Bug finders are commonly used by software engineers to root out problems in code that could turn into vulnerabilities. They'll typically report back how many bugs they found -- what you don't know is how many were missed, leaving success rates an open mystery.
So researchers at New York University's Tandon School of Engineering in collaboration with the MIT Lincoln Laboratory and Northeastern University decided to find out how much they are missing.
LAVA, or Large-Scale Automated Vulnerability Addition, is a technique created by the researchers to test the limits of bug-finding tools in order to help developers improve them. It does that by intentionally adding vulnerabilities to a program’s source code.
“The only way to evaluate a bug finder is to control the number of bugs in a program, which is exactly what we do with LAVA,” said Brendan Dolan-Gavitt, an assistant professor of computer science and engineering at NYU Tandon.
The system inserts known quantities of novel vulnerabilities that are synthetic yet possess many of the same attributes as computer bugs in the wild. It's automated, so it avoids the cost of manual, custom-designed vulnerabilities.
Instead, LAVA makes targeted edits in real programs’ source code to create hundreds of thousands of unstudied, highly realistic vulnerabilities that span the execution lifetime of a program, are embedded in normal control and data flow, and manifest only for a small fraction of inputs so as to avoid shutting the entire program down.

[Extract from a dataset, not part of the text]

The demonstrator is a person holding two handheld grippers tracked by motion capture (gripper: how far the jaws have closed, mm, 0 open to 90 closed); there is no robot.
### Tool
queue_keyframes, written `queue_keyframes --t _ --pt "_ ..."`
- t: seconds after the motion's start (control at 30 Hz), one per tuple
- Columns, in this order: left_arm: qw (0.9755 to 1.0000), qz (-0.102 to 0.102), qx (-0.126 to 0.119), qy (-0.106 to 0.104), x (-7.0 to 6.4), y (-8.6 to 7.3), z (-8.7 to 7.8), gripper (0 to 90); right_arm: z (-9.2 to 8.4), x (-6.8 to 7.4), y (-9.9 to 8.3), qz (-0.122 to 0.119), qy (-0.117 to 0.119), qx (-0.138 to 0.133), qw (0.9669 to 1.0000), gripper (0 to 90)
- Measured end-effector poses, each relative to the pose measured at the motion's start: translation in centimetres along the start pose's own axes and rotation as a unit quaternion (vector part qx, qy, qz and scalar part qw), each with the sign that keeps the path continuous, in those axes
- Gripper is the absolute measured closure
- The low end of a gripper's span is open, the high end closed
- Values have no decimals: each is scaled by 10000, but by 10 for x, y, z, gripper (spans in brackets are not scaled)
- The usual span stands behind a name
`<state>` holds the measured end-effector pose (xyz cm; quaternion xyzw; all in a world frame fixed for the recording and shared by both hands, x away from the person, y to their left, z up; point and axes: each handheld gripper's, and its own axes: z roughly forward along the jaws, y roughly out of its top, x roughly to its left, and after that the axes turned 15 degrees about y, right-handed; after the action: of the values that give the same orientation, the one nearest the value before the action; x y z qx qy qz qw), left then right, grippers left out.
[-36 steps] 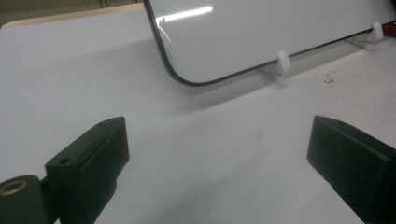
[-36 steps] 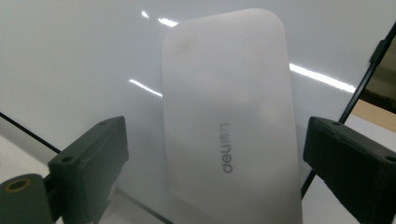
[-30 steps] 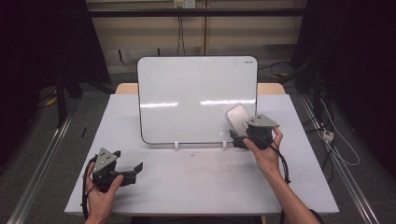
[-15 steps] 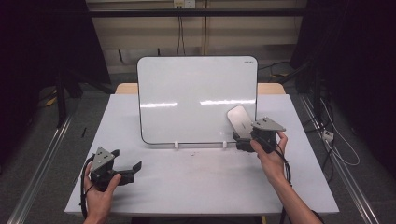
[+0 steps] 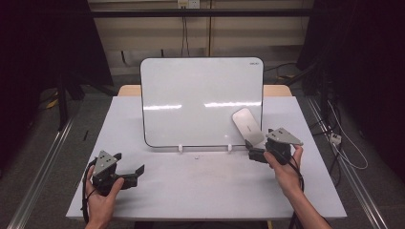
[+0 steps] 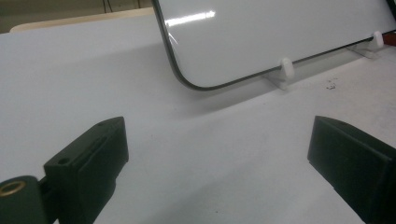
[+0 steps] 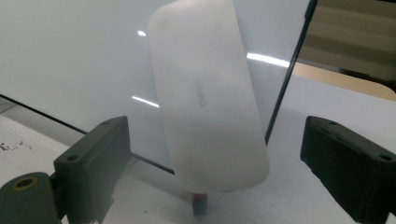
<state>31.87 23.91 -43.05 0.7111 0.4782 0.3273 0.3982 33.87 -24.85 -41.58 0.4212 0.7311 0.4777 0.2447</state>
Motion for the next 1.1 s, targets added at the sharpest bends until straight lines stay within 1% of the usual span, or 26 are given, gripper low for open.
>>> queue_keyframes --t 0.07,0.2,0.3,0.37,0.57,0.7,0.77,0.83,0.9,0.93,1.1 --pt "10000 17 6 8 -1 0 0 54 -4 -1 -4 65 -13 7 10000 85" --pt "10000 49 -6 20 -2 1 1 54 -11 -1 -7 118 -52 -49 9999 87" --pt "10000 25 -10 12 -1 1 0 55 -17 -1 -10 123 -76 -55 9999 87" --pt "10000 -27 -40 21 0 1 0 55 -20 0 -12 91 -126 -29 9999 87" --pt "10000 -23 -53 0 0 3 2 55 -29 -3 -24 100 -153 -41 9998 87" --pt "10000 -11 -53 -32 -2 4 6 55 -38 -3 -31 178 -212 -99 9996 88" --pt "10000 5 -53 -57 -3 5 7 55 -43 -3 -34 232 -195 -151 9994 88" --pt "10000 5 -54 -65 -4 4 7 55 -46 -3 -38 234 -230 -127 9994 88" --pt "10000 9 -45 -38 -3 4 6 55 -49 -4 -42 297 -219 -118 9992 88" --pt "10000 0 -45 -31 -3 4 6 55 -50 -5 -44 334 -253 -117 9991 88" --pt "10000 -16 -49 10 -2 3 5 55 -56 -5 -53 378 -269 -177 9988 88"
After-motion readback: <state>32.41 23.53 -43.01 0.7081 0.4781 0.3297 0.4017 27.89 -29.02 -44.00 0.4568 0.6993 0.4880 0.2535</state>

When tested with existing bug-finding software representing both the "fuzzing" and symbolic-execution approaches commonly used today, just two percent of the bugs created by LAVA were detected. This summer, the team plans to launch an open competition to allow developers and other researchers to request a LAVA-bugged version of a piece of software, attempt to find the bugs, and receive a score based on their accuracy.
“There has never been a performance benchmark at this scale in this area, and now we have one,” Dolan-Gavitt said. “Developers can compete for bragging rights on who has the highest success rate in bug-finding, and the programs that will come out of the process could be stronger.”
A paper detailing the research was presented recently at the IEEE Symposium on Security and Privacy and published in the conference proceedings.